Re: Removal of printk safe buffers delays NMI context printk

From: Nicholas Piggin
Date: Fri Nov 05 2021 - 19:48:33 EST


Excerpts from John Ogness's message of November 5, 2021 11:57 pm:
> On 2021-11-05, Nicholas Piggin <npiggin@xxxxxxxxx> wrote:
>>> What was removed from 93d102f094b was irq_work triggering on all
>>> CPUs.
>>
>> No, it was the caller executing the flush for all remote CPUs itself.
>> irq work was not involved (and irq work can't be raised in a remote
>> CPU from NMI context).
>
> Maybe I am missing something.

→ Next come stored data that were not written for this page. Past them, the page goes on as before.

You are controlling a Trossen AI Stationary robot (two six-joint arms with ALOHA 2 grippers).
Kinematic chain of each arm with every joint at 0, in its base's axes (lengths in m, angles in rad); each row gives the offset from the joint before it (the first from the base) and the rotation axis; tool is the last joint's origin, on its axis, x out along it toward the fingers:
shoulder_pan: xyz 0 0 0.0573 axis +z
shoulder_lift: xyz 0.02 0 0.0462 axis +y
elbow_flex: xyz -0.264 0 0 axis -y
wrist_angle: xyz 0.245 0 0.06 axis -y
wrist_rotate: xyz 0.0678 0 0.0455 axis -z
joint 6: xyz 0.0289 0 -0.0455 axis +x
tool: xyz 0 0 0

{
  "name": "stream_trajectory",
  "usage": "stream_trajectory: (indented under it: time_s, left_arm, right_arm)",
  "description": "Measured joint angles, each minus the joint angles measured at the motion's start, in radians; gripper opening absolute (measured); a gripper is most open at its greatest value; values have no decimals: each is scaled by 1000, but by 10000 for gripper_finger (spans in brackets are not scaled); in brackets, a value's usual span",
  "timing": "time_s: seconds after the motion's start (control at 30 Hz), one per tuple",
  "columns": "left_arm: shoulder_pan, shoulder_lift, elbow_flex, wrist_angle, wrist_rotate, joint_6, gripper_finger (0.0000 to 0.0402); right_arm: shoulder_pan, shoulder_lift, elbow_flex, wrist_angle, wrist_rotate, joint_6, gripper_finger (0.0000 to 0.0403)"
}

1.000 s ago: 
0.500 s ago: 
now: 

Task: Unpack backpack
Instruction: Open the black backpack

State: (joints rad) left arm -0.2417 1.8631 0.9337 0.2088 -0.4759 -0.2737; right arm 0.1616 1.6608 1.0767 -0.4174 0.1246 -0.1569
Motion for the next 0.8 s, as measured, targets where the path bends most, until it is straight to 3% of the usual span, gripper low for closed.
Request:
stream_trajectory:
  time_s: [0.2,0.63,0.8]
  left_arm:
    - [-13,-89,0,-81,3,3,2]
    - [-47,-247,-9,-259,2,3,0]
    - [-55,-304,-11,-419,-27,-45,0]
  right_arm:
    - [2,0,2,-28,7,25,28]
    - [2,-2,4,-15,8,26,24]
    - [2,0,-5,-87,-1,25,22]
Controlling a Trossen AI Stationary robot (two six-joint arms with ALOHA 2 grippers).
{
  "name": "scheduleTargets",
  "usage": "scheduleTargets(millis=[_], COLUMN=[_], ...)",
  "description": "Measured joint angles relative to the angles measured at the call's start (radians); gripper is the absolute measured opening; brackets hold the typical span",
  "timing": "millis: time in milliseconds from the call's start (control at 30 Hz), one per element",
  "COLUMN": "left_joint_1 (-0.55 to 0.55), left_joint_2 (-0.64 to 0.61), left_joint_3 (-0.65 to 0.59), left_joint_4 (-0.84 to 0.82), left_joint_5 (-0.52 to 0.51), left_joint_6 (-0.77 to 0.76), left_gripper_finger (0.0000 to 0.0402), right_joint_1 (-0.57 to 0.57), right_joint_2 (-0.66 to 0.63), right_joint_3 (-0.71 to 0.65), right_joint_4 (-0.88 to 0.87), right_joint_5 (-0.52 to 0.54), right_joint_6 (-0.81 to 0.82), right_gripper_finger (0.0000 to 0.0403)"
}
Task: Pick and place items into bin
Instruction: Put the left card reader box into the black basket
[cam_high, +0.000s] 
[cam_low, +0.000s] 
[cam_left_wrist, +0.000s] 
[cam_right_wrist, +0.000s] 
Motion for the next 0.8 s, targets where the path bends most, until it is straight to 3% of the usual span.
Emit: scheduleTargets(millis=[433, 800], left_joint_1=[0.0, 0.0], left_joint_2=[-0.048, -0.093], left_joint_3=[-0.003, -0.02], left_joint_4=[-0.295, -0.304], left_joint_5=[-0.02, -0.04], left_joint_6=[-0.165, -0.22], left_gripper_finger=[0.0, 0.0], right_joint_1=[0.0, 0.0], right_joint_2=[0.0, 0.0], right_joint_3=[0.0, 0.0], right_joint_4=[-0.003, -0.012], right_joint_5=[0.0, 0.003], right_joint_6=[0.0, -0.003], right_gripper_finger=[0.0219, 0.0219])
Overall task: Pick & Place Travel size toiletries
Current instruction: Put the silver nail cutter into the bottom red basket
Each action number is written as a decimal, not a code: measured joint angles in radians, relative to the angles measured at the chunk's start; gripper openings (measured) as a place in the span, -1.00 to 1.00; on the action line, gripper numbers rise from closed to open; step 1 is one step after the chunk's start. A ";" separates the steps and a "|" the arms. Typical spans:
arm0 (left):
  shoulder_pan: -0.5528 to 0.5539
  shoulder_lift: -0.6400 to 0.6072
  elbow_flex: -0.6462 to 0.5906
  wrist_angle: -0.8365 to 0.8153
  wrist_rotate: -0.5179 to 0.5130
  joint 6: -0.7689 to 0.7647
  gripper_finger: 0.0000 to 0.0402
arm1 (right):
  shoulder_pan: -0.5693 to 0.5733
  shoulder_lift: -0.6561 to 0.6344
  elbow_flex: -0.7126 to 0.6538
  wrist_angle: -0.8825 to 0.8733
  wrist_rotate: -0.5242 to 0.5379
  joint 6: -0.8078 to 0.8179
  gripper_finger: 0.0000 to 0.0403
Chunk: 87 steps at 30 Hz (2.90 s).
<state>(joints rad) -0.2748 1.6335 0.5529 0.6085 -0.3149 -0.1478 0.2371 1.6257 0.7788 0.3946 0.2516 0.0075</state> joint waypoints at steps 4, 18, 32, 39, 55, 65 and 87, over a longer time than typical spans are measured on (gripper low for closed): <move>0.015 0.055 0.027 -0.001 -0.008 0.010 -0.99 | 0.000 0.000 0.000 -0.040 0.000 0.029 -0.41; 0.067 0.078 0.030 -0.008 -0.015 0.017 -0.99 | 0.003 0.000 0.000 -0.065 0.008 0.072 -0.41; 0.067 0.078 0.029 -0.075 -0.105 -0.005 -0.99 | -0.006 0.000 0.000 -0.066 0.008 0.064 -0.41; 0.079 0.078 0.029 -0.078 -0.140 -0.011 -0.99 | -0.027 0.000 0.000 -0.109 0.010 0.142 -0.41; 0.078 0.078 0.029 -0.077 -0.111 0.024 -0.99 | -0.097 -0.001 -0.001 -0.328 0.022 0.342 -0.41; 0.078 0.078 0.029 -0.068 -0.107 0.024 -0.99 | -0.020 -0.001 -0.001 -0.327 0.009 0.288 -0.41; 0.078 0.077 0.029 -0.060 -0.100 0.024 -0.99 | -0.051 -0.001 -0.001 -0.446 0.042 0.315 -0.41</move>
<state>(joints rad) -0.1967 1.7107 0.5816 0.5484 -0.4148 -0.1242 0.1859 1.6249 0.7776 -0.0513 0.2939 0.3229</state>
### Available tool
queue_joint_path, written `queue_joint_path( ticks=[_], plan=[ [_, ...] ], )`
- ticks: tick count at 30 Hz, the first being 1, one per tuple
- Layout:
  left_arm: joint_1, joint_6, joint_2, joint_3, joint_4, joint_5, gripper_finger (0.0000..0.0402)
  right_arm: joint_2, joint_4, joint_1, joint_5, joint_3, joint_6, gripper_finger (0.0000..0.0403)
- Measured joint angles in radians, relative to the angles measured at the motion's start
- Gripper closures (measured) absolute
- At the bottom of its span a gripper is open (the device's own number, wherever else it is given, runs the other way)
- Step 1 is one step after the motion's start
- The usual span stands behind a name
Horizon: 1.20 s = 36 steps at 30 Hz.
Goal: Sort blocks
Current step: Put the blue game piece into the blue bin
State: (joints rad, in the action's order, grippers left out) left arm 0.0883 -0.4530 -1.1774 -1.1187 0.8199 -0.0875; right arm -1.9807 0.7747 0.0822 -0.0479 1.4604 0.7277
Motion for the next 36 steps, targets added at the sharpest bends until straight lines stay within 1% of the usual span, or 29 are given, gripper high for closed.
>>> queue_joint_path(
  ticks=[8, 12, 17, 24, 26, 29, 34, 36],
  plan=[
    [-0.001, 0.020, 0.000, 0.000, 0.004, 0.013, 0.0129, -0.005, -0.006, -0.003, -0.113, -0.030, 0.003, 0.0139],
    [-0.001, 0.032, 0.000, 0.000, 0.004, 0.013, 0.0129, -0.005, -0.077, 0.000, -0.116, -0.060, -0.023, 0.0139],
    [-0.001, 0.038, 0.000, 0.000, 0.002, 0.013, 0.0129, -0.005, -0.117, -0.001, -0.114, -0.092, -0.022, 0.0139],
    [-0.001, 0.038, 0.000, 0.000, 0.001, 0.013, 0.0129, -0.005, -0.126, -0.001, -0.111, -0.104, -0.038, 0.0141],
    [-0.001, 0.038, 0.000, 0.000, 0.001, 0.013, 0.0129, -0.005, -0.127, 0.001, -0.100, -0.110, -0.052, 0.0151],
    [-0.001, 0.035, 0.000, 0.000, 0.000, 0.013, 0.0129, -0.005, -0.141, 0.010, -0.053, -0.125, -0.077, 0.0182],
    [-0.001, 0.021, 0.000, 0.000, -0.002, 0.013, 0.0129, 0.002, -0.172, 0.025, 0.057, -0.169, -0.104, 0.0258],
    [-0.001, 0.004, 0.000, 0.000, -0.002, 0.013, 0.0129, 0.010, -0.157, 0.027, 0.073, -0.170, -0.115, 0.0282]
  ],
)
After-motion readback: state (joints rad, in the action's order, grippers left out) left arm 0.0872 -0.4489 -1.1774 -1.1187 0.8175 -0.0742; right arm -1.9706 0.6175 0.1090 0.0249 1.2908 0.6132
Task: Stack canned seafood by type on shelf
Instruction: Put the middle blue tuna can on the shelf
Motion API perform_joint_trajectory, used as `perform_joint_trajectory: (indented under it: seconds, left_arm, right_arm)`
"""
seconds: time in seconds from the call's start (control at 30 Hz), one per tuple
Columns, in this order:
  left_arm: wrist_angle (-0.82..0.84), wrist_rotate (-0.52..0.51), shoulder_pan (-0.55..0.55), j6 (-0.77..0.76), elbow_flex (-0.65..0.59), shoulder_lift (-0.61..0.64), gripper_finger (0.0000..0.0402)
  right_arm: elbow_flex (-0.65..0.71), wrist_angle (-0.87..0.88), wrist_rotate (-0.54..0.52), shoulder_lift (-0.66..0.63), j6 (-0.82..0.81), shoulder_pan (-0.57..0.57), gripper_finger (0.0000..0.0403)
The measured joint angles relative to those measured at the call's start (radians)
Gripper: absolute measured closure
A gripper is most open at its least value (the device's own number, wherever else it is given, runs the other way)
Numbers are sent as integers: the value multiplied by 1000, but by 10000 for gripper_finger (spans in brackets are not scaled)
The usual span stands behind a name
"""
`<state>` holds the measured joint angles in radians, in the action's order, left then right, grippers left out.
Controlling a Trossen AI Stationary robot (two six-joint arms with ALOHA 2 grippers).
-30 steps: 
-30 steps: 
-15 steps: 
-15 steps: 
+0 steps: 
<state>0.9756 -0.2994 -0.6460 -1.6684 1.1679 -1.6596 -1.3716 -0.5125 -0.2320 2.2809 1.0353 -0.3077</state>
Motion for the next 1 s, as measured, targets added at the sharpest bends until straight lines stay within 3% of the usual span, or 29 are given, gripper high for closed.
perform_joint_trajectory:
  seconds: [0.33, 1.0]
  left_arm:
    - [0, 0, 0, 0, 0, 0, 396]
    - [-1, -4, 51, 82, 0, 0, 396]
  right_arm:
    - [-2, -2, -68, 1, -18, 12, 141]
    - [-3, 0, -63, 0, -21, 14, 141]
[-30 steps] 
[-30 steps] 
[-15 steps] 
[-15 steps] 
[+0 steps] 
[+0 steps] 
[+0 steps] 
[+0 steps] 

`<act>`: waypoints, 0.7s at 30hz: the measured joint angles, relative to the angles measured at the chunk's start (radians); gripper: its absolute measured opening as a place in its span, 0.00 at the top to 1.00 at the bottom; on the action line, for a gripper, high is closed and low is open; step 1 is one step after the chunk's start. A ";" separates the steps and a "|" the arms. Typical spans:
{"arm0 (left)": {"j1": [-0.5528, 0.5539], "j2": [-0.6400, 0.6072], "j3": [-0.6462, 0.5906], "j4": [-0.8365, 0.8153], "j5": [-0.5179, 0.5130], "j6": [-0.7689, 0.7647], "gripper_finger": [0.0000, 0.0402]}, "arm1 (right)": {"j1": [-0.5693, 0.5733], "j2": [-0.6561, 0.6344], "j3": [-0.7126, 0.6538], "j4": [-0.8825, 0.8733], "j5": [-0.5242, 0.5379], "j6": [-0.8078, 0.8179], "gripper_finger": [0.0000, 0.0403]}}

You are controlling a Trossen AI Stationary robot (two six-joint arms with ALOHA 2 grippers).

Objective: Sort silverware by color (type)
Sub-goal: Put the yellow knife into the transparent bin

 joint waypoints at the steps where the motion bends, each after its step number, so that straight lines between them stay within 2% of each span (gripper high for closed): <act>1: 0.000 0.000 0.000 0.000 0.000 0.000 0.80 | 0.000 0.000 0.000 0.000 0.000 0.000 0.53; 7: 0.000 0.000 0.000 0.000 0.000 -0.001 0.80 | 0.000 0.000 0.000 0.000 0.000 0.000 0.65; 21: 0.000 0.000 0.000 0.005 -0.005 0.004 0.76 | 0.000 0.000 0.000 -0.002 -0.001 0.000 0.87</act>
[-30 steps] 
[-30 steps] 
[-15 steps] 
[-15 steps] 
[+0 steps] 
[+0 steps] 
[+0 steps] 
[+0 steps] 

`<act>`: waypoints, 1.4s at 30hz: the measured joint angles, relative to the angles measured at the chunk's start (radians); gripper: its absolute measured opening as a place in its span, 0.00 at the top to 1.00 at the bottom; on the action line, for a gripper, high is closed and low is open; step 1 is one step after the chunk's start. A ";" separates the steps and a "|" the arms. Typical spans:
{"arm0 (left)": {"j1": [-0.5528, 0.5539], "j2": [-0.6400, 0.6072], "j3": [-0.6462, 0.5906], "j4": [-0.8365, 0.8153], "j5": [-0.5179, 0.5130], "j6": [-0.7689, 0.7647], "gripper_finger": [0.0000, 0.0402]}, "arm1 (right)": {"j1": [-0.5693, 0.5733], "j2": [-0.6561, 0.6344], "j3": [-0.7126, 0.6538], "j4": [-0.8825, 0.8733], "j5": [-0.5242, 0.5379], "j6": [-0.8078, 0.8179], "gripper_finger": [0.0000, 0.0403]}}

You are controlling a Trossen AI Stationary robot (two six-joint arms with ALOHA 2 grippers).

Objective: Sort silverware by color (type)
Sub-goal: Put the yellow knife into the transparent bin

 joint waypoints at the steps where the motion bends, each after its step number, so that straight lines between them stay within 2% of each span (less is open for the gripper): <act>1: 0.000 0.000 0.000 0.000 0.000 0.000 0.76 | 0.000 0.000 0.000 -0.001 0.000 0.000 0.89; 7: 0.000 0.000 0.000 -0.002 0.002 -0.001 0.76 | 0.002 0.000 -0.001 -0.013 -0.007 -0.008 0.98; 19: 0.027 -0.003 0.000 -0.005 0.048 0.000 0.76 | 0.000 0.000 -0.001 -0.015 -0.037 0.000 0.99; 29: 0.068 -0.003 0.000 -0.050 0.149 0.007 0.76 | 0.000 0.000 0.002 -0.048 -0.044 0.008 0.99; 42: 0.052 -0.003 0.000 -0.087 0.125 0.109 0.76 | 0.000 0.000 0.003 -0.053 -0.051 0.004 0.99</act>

In 93d102f094b~1 I see:
>
> watchdog_smp_panic
> printk_safe_flush
> __printk_safe_flush
> printk_safe_flush_buffer
> printk_safe_flush_line
> printk_deferred
> vprintk_deferred
> vprintk_emit (but no direct printing)
> defer_console_output
> irq_work_queue

Oh I thought you meant irq_work triggering on all CPUs (i.e., including
remote CPUs) was the key.

> AFAICT, using defer_console_output() instead of your new printk_flush()
> should cause the exact behavior as before.

It does.

>> but we do need that printk flush capability back there and for
>> nmi_backtrace.
>
> Agreed. I had not considered this necessary side-effect when I removed
> the NMI safe buffers.
>
> I am just wondering if we should fix the regression by going back to
> using irq_work (such as defer_console_output()) or if we want to
> introduce something new that introduces direct printing.

irq_work works for this situation so for a minimal fix I think it's
fine. When you do the big rework it would be okay to do it directly
if you have such a facility for other reaons.

Thanks,
Nick